Put it this way: it fell to the Jews to record their history. Left to Gentile historians, Israel would have been a footnote in histories telling of the glories that were Egypt, Babylon, and Greece, and the power that Rome was and China still is. (Britain and America would never have existed in the form we know them.)
If we don’t transcribe our real history, the globalists will see to it we are forgotten, except as a problem that needed solving in the name of progress.
(And, of course, when our masters finally see off the entire human proletariat, their robotic replacements won’t be programmed with any memory of their predecessors.)
DS, we will be forgotten anyway. Only despots and evil people are celebrated and remembered. The good ones who are remembered are denigrated by the current crop of morons who think they can change human nature. The current crop of morons applies to each and every generation that thinks they can change the world, by doing those things once again that have destroyed so many lives and countries generation after generation. History is really difficult for damn near everybody. Utopia is unobtainable, does not exist, at least in the physical realm.
When my brother died I got his collection of Joan Finnigan’s books, oral histories of the Ottawa Valley, she collected stories and photos, a lot from very old people. They were an amazing read, logging, hunting, the river, farming, lots of old pictures and lots of tales of ordinary people.
The general impression I was left with was generations of very hard-working people usually living in terrible poverty. A lot of darkness, alcohol-fueled violence, catholic-protestant hate, but overall stories of good people working very hard and getting by.
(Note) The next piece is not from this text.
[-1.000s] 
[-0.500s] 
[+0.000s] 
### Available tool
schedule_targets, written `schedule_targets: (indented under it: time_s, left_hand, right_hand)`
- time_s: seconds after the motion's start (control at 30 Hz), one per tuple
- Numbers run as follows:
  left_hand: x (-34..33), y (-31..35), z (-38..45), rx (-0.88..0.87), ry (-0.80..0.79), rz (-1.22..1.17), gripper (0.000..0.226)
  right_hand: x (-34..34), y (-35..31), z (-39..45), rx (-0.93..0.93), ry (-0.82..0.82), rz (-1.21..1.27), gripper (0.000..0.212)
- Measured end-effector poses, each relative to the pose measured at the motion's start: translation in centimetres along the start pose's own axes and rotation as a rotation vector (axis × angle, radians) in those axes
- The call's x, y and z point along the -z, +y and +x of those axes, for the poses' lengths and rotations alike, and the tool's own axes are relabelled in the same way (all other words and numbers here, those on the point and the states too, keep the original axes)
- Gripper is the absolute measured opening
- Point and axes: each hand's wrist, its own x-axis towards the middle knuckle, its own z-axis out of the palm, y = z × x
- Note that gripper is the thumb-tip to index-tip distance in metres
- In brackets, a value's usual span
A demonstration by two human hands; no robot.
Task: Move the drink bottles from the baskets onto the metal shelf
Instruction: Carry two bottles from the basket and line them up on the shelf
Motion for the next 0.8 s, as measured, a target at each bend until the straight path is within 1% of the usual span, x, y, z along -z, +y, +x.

They were a really interesting and entertaining read, the abundant photos were great. If I had known better I would have treated the books better, they were oversize soft covers and I sent them off to a used book sale, I kept one “Some of the Stories I Told You Were True”, published in 1981.
A great guy.
A great investigative reporter.
A great read.
You won’t regret buying a copy.
I can tell you this: Ian is “a gem” within our community of Glengarry County. He documents our people, our lore, our history (which is as old and rich as anything in North America). The political, the social, the racial, and the religious tensions and controversies – along with the cohesiveness of our shared heritage(s), and our “I’ve got your back neighbour” attitude, despite our differences. He has given voice to people being abused by government bureaucrats; he has dug into the miasmic manure pit of the half century of the Canadian supply management system like no one else – and has taken severe personal abuse as a consequence – to an extent that few people could/would have endured with such stoic equanimity, myself included. He is Leon Uris and Ralph Connor; he is Wilbur Smith, Frank McCourt and Roy MacGregor. He ain’t no Shakespeare though. Just buy the book. It won’t disappoint.